Scale Out or Scale Up? 6 Key Considerations for the Flash Array Buyer

In theory, scale up storage appeals because the data center can start small and add capacity and performance as needed. Do these theoretical advantages apply to the use cases in which All-Flash storage is most commonly deployed; databases and virtualization? In this article, we will analyze which scaling approach is best for flash storage.

Scale out storage has become one of those check box terms in the storage industry. After all, who wouldn’t want a storage system that can scale to infinity? The problem is that scale out storage systems are more expensive to build, implement and maintain. There are many use cases for scale out storage; it is most ideal for situations where meeting a high capacity demand takes precedence over a performance demand. Current scale out storage architectures, however, may not be right for performance centric environments like All-Flash.

Defining Scale Up vs. Scale Out

In scale up architectures, all the performance and capacity potential of the storage system are provided in a single controller unit, typically upfront. Current scale out architectures provide performance and capacity as storage nodes (servers with internal capacity) are added to the infrastructure. These architectures have their ideal use case depending on performance and capacity demands. As stated above, the appeal of a scale out storage system is that performance and capacity can be added incrementally as needed.

1. Starting Small?

One of the theoretical advantages of a scale out storage system is that IT can start small and then add storage capacity and performance at the same time. In reality, this is seldom the case. Scale out storage systems count on the cluster of nodes for availability as well as capacity and performance. This typically means an initial purchase of at least three systems or the vendor needs to put high availability in each node, raising the initial entry cost of the solution.

The problem is that All-Flash systems are most commonly implemented in Database and Virtualization environments. While there are capacity needs in these environments, they are typically not extreme, like archive and backup, where scale out systems tend to make more sense. It is also important to remember that many All-Flash systems come with some sort of data efficiency like deduplication or compression. This means less physical storage capacity actually needs to be purchased for these environments.

The result is that in scale out storage systems, the initial nodes required to form a quorum may far exceed the capacity needs of the environment that it is being placed in. This means wasted capacity, which given the premium price of flash storage, is particularly troublesome. It also means that the cost of the initial implementation may be similar to the cost of a scale up storage system.
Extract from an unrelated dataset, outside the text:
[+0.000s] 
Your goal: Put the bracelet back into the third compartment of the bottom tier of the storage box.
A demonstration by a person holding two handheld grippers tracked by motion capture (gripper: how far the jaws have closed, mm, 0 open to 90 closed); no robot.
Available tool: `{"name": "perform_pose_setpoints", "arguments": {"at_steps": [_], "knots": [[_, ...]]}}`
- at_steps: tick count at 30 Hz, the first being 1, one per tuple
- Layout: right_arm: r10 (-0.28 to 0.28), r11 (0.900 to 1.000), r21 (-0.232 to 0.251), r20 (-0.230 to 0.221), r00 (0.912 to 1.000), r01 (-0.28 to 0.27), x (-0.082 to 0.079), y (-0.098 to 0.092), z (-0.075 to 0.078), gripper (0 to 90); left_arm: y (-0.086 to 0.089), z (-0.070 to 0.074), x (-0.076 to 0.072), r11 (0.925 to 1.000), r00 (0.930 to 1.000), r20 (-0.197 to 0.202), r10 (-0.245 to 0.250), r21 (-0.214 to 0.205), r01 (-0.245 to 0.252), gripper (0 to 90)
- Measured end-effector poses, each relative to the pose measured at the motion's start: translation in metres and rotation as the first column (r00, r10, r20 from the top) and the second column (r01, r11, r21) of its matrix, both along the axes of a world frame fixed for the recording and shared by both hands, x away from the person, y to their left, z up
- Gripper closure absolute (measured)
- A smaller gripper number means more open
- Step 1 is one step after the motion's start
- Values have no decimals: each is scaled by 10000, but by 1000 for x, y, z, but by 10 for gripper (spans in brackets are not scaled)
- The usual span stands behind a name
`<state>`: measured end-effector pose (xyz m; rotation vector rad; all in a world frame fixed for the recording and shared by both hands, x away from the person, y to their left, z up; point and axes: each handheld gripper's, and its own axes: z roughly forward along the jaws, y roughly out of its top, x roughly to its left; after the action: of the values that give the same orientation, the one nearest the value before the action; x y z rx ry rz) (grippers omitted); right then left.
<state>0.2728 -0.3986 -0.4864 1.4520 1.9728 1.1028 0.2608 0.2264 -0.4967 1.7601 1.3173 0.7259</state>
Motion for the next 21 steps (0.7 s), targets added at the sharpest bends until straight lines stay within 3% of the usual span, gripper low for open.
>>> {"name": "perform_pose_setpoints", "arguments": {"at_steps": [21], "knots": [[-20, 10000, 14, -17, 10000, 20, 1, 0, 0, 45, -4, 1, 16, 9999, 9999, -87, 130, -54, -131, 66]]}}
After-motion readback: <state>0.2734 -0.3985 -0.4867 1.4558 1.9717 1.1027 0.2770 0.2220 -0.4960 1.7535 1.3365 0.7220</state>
By comparison, a scale up All-Flash Storage system is designed to provide full high availability and performance in a single product. Capacity can start as small as is actually needed by the environment and be added to the storage system without having to buy and connect additional nodes.

2. Do You Want To Scale Performance and Capacity?
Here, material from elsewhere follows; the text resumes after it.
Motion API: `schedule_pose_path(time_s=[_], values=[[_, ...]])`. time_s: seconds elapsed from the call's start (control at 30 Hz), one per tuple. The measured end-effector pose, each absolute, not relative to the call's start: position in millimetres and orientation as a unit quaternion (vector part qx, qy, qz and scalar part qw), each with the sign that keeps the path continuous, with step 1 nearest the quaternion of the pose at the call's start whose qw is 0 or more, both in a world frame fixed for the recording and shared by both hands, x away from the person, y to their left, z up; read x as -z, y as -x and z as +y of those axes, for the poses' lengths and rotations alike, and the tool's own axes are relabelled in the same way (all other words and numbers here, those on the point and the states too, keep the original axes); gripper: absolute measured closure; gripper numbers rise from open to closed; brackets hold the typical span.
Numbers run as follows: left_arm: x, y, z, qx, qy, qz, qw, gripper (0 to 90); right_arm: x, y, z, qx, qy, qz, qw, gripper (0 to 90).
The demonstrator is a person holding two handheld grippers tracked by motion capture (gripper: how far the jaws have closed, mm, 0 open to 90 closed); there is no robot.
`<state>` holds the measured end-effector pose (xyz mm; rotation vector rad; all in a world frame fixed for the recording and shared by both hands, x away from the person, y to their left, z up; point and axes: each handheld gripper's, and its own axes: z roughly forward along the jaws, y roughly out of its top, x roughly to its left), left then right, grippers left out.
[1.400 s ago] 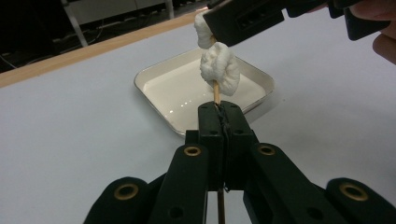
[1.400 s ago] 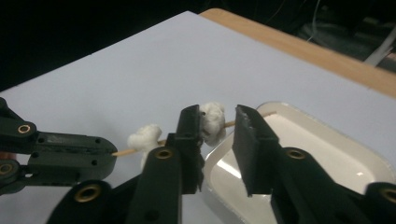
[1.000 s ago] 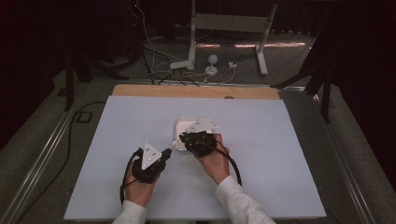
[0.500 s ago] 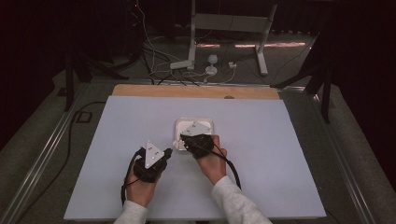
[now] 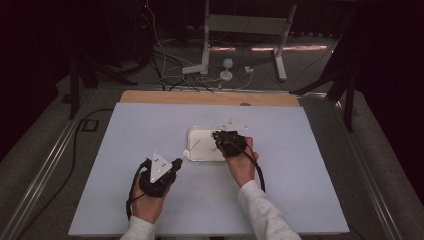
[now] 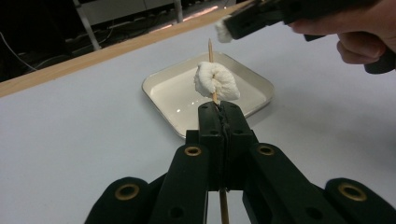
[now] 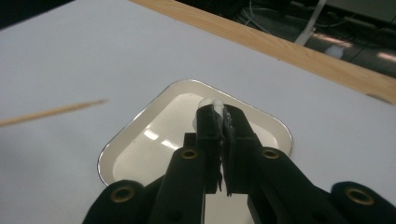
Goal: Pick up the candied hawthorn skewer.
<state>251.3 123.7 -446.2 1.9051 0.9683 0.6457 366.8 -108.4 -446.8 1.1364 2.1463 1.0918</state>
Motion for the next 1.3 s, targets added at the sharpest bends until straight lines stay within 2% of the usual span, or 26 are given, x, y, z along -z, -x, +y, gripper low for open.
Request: schedule_pose_path(time_s=[0.77, 0.97, 1.13, 1.3], values=[[453, -256, 129, -0.243, -0.757, 0.401, 0.455, 89.9, 465, -379, -121, -0.370, -0.421, 0.808, 0.183, 83.8], [454, -257, 130, -0.241, -0.757, 0.404, 0.454, 90.0, 471, -383, -123, -0.359, -0.433, 0.809, 0.170, 60.1], [455, -258, 130, -0.240, -0.756, 0.406, 0.454, 90.0, 472, -381, -123, -0.351, -0.424, 0.814, 0.186, 42.9], [457, -258, 128, -0.236, -0.759, 0.403, 0.454, 90.0, 478, -380, -121, -0.350, -0.427, 0.815, 0.177, 40.9]])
Performance and capacity operate on different vectors and are not necessarily linked together. Most environments that can take advantage of All-Flash storage will typically run out of performance long before they run out of capacity. In a scale out architecture, this means additional nodes will need to be purchased with capacity (flash capacity) in order to scale performance. Once again this more than likely wastes capacity.

In a scale up architecture, all the performance is delivered with the unit upfront where capacity is added, as needed, to the system. While performance can’t necessarily be scaled, it is delivered in its entirety up front and essentially is a fixed cost with no surprises.

Another side effect of scale out storage is that the nodes typically need to be homogeneous. Each node needs to have a similar processor chip set and must leverage the exact same size SSDs. A scale up system could intermix SSDs of different sizes and even different types as new flash technology becomes available.

3. Is Scale Up Performance Really An Issue?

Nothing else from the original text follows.